FERC’s June 18 show-cause orders to all six RTOs/ISOs carry a 30-day informational-report deadline (~July 18) and a 60-day tariff-reform deadline (~August 17) — both now explicitly confirmed in this week’s coverage. The orders, issued to PJM, MISO, SPP, CAISO, ISO-NE, and NYISO, require each RTO to either justify its current large-load interconnection tariff (>50 MW at >69 kV) as just and reasonable or file reforms across five categories: efficient study processes (including mandatory evaluation of grid-enhancing technologies before traditional network upgrades), cost transparency to prevent ratepayer cost-shifting, co-location and BTM generation rules, new flexible transmission services for curtailable loads, and study processes for generators serving electrically proximate large loads. Commissioner David LaCerte warned RTOs that failure to act adequately means “the commission will dictate the solutions — I say this not as a threat, but as a statement of duty,” while Grid Strategies flagged PJM’s 13-state governance structure as a potential barrier to the “really aggressive” timeline. For DSM/DR program designers, the confirmed July 18 informational-report deadline is the next concrete date to watch: each RTO must disclose, in its own words, where generation adequacy is tightest for both existing and new large loads — direct input for avoided-cost arguments in pending IRP filings. (Source: Utility Dive, FERC, White & Case — July 3 entry)

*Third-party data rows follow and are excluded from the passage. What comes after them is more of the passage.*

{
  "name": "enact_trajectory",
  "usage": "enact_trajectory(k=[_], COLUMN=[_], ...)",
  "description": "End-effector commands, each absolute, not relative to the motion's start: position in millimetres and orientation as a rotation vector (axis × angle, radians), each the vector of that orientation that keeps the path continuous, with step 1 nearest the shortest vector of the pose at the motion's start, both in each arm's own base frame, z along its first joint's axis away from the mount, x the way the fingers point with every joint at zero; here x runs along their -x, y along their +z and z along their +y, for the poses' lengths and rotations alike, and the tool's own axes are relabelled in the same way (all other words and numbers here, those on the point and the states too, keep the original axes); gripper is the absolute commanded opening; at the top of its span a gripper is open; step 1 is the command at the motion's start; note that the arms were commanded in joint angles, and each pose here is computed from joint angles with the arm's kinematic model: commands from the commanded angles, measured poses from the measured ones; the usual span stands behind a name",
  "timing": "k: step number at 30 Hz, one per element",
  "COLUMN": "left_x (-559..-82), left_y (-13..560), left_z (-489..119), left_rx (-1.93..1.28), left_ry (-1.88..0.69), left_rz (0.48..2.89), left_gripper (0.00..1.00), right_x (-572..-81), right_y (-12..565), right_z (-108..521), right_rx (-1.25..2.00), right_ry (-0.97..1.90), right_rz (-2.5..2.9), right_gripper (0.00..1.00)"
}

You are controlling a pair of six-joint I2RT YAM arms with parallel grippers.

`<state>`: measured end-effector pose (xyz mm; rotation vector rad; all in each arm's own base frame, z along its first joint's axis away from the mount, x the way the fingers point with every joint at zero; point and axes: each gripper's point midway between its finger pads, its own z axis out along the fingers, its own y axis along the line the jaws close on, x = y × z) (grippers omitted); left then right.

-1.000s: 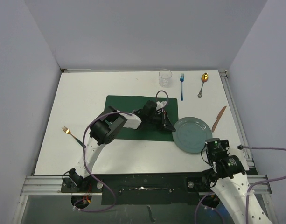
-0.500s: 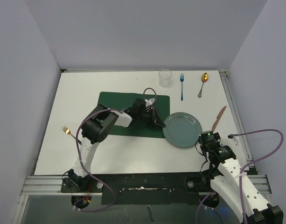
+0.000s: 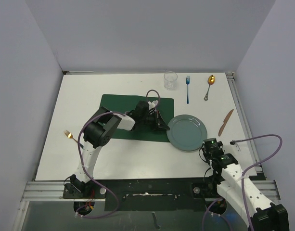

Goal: Set the dinner table for one person
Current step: Pick up the plate at the center of the board.

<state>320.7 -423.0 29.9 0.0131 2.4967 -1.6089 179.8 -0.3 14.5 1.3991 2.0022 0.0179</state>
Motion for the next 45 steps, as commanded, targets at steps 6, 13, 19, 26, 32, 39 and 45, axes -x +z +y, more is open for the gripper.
enact_trajectory(k=[6, 13, 19, 26, 32, 39, 45], left_x=[-331.1, -329.9, -329.4, -326.7, -321.2, -316.6, -317.0], left_y=[53.9, 50.2, 49.1, 46.7, 43.2, 37.3, 37.8], left_z=[-427.2, -426.2, -429.1, -435.3, -436.1, -431.4, -430.9], left_rx=[-0.117, -0.118, -0.124, -0.142, -0.193, -0.241, -0.252], left_ry=[-1.619, -1.61, -1.611, -1.62, -1.609, -1.567, -1.55], left_rz=[2.384, 2.397, 2.401, 2.411, 2.433, 2.468, 2.473], left_gripper=[0.0, 0.0, 0.0, 0.0, 0.0, 0.0, 0.0], right_x=[-199.7, -196.5, -194.6, -194.0, -199.0, -219.6, -230.8], right_y=[-5.1, -17.8, -7.4, -12.2, -22.9, -20.5, -22.8], right_z=[10.0, 18.1, 11.7, 12.2, 20.6, 29.5, 38.5], right_rx=[-1.441, -1.518, -1.542, -1.547, -1.553, -1.507, -1.453], right_ry=[0.108, 0.19, 0.202, 0.216, 0.221, 0.229, 0.231], right_rz=[1.963, 1.944, 1.878, 1.87, 1.92, 1.964, 2.036], right_gripper=[0.39, 0.39, 0.39, 0.39, 0.39, 0.33, 0.02])
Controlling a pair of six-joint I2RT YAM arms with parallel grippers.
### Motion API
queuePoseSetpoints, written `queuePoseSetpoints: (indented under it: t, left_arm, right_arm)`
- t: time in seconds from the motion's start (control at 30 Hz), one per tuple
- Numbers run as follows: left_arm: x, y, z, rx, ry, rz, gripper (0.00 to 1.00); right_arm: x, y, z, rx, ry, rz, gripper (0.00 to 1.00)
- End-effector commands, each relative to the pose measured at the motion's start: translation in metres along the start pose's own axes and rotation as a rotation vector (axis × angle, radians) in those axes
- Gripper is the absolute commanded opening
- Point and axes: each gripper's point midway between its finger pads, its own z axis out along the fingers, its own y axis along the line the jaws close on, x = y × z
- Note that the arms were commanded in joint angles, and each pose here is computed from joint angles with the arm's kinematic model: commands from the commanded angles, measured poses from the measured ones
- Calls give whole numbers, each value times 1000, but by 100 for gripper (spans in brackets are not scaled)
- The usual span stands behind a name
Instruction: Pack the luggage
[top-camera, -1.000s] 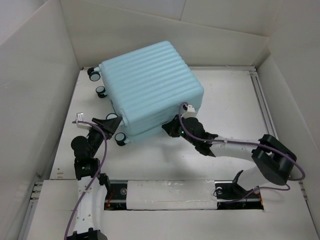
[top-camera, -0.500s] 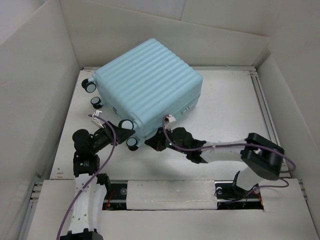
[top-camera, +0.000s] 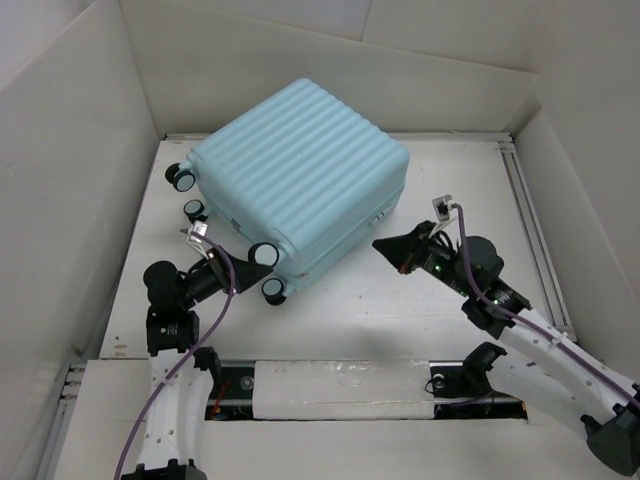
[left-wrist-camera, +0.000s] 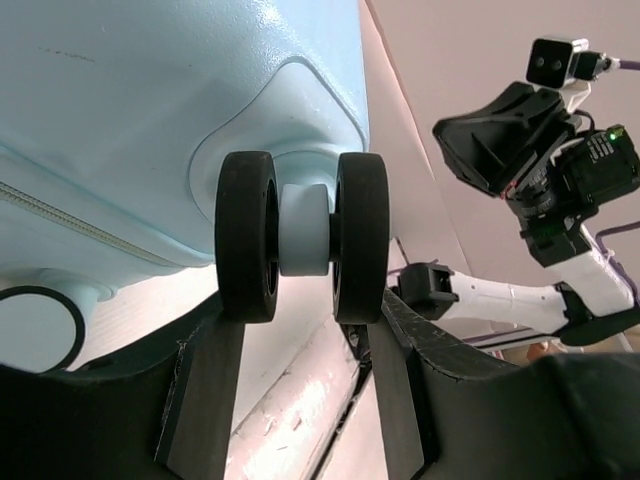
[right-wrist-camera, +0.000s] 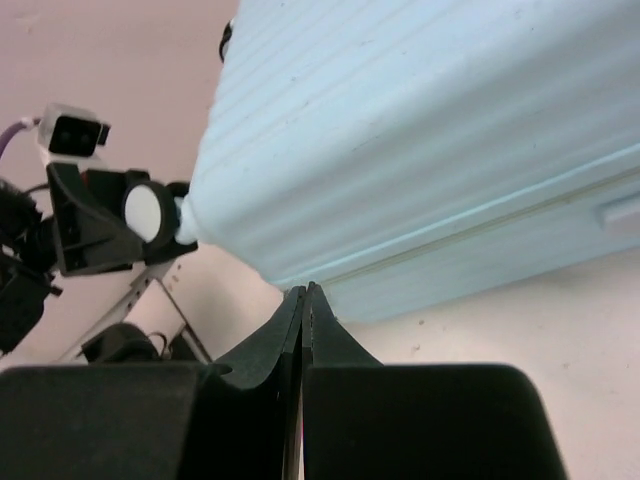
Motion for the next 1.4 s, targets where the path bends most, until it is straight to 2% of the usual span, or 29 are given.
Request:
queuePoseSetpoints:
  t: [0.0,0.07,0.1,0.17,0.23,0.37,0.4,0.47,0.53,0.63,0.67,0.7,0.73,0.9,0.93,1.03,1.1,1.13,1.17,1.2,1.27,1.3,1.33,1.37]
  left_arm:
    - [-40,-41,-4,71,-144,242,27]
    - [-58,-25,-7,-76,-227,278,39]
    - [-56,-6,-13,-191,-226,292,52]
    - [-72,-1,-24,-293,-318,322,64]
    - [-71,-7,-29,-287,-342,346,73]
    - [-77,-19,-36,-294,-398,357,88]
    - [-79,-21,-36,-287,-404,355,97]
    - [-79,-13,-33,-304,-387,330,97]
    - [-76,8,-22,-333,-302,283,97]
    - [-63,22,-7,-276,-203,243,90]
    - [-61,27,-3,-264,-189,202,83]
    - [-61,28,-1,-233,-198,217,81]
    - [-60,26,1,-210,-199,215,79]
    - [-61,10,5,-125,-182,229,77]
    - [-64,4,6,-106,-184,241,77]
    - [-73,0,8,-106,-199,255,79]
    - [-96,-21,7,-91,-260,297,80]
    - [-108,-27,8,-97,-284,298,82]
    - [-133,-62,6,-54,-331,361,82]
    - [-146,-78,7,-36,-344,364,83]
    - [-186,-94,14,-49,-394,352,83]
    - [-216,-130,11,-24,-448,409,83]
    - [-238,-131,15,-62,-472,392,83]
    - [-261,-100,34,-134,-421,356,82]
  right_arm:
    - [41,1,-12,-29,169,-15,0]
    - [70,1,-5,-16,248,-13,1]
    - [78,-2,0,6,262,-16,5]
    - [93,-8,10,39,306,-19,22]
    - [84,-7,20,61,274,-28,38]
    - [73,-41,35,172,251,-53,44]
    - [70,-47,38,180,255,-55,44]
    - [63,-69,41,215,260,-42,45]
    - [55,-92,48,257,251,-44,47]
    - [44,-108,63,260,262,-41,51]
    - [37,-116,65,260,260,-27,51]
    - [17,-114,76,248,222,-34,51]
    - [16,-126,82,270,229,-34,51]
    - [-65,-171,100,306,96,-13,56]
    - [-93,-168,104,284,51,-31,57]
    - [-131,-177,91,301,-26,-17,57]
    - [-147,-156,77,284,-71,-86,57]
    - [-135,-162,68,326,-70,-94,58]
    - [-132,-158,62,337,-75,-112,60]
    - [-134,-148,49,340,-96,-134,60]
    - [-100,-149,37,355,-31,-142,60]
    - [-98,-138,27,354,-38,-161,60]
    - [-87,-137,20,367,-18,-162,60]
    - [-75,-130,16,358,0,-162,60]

Illinois’s June 30 ICC deadline on ComEd’s scheduled-dispatch VPP tariff has passed with no ruling logged. As flagged in both the June 19 and June 26 digests, this is the first state-mandated VPP tariff ($300/kWh distributed storage rebate, $10/kW dispatch compensation) scheduled to reach a binding approval decision in the current policy cycle, and its outcome will set the reference benchmark for Virginia, New Jersey, Massachusetts, and Maryland proceedings. No entry in this week’s log — including the June 29 SEPA tracker, which still describes the program only in future tense (“ICC program established by June 30”) — confirms a ruling. This is now an overdue item requiring direct confirmation from the ICC docket before next week’s digest.

ERCOT Batch Zero PUCT approval remains unconfirmed three weeks after its scheduled June 18 vote. No entry from June 22 through July 3 mentions a PUCT ruling. This week’s ERCOT summer forecast article (Data Centers section) confirms ERCOT gained new curtailment authority under a separate Abbott-signed law, but does not address Batch Zero specifically. If approved, developer submissions are due July 15 — now 12 days away. This item should be confirmed through an external PUCT docket check ahead of next week’s run, independent of the daily research log.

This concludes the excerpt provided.